Lastly, I want to tell you that despite the rise in lung cancer in non-smoking women, tobacco is still the number one killer of lung cancer in China. The risk of lung cancer will only increase, not decrease, as tobacco and other factors “gang up” on us, and the fight against smoking is still urgent.
In addition to staying away from secondhand smoke, coal burning, oil smoke, and air pollution, the most important thing that non-smoking women need to do is to get screened early.
While many people take annual checkups, the package usually only includes a chest X-ray, which is basically useless for early lung cancer screening. If the tumor is large enough to be seen on an X-ray, it’s too late.

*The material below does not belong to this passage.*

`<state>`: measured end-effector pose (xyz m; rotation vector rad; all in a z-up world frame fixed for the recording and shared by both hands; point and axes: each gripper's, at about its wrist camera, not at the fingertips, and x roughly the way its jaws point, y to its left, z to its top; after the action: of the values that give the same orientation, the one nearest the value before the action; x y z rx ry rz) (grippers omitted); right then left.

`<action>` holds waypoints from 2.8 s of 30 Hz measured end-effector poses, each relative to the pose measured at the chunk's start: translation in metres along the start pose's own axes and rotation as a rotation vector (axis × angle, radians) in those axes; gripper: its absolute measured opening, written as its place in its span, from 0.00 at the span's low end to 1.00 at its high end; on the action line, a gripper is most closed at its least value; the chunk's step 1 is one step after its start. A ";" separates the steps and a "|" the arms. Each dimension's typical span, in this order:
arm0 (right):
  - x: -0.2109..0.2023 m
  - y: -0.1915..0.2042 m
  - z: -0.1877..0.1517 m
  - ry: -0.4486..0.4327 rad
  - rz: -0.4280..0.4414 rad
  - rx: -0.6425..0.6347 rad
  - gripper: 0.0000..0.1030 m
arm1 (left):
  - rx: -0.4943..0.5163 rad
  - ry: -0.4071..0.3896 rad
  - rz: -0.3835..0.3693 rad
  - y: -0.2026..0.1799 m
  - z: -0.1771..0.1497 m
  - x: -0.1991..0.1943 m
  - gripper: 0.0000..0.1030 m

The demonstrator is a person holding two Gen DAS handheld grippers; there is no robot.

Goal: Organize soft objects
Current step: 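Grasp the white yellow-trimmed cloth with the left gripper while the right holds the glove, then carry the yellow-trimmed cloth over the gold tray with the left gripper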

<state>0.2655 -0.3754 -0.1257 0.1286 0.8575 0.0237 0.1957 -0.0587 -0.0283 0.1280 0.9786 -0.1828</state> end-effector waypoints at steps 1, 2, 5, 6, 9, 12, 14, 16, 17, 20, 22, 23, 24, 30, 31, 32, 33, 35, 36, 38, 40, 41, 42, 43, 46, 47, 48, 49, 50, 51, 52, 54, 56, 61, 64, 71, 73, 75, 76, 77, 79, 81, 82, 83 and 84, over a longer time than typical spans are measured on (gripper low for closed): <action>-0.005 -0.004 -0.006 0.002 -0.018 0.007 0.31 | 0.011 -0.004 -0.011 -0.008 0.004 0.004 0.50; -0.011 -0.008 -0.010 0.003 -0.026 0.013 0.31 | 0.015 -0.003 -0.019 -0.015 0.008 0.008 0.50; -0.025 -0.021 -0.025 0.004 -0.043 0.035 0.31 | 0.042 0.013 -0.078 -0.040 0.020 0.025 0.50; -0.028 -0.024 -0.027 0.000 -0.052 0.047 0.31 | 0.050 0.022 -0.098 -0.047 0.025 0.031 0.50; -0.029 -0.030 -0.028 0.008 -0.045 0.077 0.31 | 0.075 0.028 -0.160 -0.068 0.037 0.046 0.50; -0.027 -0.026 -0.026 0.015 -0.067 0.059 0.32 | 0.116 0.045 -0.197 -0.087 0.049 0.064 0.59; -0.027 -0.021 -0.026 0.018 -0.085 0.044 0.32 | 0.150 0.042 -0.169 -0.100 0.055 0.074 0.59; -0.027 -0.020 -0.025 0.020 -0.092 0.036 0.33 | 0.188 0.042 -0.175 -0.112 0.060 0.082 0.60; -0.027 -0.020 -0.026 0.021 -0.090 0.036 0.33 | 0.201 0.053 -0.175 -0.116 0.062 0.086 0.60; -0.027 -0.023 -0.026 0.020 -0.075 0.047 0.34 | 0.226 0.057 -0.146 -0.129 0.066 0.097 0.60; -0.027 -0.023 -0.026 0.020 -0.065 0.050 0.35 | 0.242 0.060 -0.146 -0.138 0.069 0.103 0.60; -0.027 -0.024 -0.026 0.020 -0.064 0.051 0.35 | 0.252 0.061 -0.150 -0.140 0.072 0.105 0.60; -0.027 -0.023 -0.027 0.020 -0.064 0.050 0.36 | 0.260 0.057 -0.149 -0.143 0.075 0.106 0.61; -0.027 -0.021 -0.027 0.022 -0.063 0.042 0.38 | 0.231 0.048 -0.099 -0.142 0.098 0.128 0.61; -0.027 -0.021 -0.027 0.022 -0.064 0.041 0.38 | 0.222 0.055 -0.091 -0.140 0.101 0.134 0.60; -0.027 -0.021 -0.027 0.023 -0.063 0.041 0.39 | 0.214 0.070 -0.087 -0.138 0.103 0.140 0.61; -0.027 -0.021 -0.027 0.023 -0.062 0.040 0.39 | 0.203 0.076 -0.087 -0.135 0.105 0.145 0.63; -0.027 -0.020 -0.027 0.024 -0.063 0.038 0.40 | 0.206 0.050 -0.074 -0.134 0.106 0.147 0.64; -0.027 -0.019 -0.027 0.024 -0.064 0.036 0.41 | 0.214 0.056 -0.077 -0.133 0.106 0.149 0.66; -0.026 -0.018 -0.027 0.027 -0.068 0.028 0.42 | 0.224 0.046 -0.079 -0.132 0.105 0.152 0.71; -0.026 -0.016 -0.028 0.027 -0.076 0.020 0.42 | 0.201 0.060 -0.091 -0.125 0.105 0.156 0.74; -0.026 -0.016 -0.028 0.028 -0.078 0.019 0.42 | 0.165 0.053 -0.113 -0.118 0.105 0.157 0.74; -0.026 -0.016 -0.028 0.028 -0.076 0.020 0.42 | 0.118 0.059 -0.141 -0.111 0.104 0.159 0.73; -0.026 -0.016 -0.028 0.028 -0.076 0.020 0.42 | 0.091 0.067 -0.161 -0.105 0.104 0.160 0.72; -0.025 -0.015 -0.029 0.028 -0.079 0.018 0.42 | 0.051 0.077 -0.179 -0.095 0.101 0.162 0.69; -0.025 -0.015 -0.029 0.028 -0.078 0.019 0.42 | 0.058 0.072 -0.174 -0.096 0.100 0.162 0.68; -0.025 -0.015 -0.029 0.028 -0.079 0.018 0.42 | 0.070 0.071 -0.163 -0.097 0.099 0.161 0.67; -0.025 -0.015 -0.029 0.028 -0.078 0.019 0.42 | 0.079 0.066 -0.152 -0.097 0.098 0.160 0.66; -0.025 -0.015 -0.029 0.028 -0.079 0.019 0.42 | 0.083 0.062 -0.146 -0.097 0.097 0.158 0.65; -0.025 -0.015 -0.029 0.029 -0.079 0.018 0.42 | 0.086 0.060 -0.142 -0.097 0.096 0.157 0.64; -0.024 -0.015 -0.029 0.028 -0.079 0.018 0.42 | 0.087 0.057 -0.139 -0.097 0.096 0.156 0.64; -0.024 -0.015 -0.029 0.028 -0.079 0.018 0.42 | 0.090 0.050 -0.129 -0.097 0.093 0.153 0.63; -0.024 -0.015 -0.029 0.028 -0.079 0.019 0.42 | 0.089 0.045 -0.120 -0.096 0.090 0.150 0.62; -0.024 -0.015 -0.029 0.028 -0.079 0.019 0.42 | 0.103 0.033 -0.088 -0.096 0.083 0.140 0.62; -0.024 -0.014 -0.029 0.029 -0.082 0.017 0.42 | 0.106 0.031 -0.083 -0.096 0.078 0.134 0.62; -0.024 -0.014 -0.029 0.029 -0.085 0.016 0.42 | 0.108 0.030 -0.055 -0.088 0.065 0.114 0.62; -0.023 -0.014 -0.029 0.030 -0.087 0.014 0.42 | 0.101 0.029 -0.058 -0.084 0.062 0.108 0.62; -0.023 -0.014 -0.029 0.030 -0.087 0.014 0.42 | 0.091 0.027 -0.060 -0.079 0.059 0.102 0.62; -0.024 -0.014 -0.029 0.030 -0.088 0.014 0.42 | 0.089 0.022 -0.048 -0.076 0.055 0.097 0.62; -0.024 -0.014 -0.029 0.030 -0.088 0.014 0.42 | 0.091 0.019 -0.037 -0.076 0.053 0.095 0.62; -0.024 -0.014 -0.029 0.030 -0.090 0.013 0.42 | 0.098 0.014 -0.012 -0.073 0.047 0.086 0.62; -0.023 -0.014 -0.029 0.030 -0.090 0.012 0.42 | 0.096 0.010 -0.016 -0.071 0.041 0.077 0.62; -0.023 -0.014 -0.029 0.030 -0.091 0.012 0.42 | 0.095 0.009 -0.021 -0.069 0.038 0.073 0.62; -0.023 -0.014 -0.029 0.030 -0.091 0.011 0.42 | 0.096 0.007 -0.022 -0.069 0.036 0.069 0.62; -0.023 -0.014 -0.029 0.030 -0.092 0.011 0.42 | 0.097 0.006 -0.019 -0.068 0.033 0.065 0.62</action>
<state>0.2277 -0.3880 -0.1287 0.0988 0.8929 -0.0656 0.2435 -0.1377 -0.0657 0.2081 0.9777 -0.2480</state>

For truly early detection of lung cancer, low-dose spiral CT is the only means. It is recommended that people over the age of 50 who are at high risk (smokers, passive smokers or have a family history of lung cancer, etc.) get it done once a year. The cost is a little higher, but someday in the future, you may be thankful that you had this test done.
Of course, if you are not at high risk, but are over 45 years old, live in a place with a lot of air pollution, and are concerned about your risk of lung cancer, you might also consider getting a low-dose spiral CT and then getting regular screenings as recommended by your doctor.
I hope that every woman in China can stay healthy and breathe freely in clean air.